From the data below, retype exactly the lines starting with the one that contains "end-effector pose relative" and ending with the one that contains "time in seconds", both included.

Stored items from a collection:
-=-=-=-=-

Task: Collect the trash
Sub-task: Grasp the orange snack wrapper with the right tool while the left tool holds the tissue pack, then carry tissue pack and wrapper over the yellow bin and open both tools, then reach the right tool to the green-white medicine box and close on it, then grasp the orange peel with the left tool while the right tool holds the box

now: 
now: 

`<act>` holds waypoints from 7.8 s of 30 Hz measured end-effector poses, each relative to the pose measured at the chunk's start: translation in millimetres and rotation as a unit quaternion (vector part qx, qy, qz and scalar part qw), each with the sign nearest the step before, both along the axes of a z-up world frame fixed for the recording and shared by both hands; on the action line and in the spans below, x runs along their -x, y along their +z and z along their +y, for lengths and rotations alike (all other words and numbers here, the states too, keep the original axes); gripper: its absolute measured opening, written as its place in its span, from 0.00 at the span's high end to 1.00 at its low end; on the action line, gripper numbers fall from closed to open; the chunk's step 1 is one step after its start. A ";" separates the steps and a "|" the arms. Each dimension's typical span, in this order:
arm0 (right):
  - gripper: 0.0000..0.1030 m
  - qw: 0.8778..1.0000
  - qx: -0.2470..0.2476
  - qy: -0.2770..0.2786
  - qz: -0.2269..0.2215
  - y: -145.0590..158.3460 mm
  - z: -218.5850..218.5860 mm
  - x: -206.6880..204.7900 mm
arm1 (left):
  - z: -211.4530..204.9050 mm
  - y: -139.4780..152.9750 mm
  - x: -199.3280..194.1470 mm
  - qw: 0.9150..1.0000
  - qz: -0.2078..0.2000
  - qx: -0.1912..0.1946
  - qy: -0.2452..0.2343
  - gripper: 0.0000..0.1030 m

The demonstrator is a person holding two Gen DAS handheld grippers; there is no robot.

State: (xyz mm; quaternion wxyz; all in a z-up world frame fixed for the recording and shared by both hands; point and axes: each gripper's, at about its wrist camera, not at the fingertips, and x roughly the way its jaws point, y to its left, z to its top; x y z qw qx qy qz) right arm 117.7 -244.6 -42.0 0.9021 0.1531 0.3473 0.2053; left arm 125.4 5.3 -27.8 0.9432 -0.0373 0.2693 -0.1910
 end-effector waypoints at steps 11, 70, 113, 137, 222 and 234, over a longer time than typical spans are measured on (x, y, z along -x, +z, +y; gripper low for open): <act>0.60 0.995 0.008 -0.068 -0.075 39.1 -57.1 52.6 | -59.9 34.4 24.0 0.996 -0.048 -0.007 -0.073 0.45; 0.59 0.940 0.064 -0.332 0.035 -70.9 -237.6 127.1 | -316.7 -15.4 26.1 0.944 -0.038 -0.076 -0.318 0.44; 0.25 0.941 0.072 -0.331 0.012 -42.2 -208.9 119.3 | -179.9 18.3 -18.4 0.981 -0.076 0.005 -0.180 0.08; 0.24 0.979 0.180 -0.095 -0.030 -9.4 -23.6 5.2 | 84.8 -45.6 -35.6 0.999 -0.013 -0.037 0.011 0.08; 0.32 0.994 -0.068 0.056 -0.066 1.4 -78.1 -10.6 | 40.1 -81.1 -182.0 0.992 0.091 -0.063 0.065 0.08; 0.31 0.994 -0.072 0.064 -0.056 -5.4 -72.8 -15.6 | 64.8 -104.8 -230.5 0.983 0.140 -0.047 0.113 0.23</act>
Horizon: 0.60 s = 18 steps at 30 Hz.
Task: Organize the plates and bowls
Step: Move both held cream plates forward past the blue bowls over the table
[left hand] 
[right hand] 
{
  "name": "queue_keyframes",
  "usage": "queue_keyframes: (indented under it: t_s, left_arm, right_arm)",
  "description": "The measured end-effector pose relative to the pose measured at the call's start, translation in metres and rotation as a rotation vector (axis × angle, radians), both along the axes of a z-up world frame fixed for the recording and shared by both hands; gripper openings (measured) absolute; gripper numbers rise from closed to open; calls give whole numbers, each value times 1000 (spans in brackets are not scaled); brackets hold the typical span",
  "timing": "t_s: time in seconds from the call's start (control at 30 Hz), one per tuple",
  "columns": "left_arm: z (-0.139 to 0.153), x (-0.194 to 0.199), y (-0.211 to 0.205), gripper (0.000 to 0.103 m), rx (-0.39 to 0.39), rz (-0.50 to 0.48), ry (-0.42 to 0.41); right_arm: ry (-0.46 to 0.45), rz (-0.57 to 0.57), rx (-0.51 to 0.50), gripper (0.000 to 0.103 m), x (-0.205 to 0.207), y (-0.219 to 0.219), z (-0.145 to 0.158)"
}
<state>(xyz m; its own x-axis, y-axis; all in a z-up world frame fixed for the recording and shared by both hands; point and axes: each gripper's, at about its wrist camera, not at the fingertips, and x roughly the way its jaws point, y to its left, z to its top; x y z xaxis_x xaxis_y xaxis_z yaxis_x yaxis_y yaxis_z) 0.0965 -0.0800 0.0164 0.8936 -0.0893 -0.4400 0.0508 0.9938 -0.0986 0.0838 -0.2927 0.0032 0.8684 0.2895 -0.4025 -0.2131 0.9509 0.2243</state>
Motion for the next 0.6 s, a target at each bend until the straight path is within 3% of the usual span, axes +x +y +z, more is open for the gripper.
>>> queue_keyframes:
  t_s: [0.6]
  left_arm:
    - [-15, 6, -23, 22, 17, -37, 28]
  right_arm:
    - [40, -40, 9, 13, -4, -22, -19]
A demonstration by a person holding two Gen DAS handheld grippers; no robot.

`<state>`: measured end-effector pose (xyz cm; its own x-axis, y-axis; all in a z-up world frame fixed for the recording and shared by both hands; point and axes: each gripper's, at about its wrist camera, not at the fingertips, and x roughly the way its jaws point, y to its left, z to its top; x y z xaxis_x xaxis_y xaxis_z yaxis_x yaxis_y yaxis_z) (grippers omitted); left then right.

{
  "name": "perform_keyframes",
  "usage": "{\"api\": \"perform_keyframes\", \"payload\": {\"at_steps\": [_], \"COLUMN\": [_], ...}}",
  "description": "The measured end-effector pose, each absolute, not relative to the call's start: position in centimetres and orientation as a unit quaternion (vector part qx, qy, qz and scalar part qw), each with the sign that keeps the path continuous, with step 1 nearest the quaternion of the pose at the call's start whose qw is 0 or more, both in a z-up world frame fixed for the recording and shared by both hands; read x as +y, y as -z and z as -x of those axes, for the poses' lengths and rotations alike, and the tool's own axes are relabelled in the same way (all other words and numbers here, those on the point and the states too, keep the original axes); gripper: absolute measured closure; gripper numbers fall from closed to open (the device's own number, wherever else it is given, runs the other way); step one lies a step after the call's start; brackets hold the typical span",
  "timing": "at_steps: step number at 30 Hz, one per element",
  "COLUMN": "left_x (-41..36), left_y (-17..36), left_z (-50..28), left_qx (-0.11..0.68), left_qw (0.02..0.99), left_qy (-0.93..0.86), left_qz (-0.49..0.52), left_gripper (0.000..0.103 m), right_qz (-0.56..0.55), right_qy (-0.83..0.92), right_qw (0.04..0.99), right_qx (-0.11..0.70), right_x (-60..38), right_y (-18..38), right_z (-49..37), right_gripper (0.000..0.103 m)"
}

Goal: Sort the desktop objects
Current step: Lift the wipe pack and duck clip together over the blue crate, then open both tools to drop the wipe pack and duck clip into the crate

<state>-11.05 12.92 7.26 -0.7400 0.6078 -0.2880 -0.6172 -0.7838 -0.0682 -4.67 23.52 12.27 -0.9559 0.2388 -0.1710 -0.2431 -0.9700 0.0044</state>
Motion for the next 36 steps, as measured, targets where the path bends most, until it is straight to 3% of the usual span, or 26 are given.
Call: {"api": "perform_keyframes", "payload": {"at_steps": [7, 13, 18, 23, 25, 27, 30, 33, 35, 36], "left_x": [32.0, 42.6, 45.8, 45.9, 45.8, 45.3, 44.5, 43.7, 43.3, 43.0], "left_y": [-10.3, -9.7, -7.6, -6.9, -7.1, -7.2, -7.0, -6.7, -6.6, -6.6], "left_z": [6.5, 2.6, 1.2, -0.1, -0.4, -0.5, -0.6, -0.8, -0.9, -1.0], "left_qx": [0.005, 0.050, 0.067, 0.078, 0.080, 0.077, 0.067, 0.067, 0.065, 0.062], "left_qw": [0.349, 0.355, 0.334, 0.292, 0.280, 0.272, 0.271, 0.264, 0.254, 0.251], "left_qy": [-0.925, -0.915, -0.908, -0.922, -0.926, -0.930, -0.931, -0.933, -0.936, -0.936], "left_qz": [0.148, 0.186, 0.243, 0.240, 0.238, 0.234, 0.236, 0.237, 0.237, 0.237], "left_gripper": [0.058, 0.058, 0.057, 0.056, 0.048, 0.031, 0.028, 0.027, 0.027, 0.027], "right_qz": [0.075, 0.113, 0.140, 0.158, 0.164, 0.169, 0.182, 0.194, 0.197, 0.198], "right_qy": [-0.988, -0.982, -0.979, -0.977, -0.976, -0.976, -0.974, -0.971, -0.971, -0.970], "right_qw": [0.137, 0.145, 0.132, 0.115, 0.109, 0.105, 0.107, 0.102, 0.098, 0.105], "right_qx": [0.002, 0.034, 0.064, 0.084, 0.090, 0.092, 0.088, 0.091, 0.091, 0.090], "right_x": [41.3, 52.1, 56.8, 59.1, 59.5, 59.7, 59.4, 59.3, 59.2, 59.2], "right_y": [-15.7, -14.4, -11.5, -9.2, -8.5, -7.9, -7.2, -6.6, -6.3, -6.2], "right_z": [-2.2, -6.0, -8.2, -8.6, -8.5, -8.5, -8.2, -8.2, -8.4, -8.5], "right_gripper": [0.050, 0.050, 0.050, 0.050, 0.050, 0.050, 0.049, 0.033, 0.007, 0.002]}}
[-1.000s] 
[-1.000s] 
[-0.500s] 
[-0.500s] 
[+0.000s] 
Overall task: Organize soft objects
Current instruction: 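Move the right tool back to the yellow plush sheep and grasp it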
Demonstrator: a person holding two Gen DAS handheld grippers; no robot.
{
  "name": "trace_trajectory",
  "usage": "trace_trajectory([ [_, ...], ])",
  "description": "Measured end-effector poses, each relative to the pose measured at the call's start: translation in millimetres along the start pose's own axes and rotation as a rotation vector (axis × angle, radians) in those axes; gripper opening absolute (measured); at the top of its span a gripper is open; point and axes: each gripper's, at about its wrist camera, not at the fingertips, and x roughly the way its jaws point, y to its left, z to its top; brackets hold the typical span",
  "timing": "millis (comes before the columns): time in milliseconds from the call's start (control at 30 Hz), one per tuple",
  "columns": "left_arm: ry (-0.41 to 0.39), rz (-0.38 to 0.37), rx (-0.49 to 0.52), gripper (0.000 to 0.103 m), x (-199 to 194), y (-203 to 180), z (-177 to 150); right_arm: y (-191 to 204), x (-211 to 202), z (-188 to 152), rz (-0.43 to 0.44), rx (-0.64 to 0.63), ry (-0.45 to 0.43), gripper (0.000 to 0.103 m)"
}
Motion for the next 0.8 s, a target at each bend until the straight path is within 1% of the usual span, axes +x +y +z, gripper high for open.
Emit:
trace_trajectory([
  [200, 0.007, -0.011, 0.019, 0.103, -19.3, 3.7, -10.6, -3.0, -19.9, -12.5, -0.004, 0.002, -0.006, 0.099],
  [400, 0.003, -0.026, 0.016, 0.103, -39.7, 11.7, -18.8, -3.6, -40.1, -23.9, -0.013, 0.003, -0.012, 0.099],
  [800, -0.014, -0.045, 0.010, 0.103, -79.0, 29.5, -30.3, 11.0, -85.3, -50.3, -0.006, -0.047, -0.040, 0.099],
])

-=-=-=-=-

(COMPLETED TASK)
  "description": "The measured end-effector pose relative to the pose measured at the call's start, translation in metres and rotation as a rotation vector (axis × angle, radians), both along the axes of a z-up world frame fixed for the recording and shared by both hands; gripper openings (measured) absolute; gripper numbers rise from closed to open; calls give whole numbers, each value times 1000 (spans in brackets are not scaled); brackets hold the typical span",
  "timing": "t_s: time in seconds from the call's start (control at 30 Hz), one per tuple",

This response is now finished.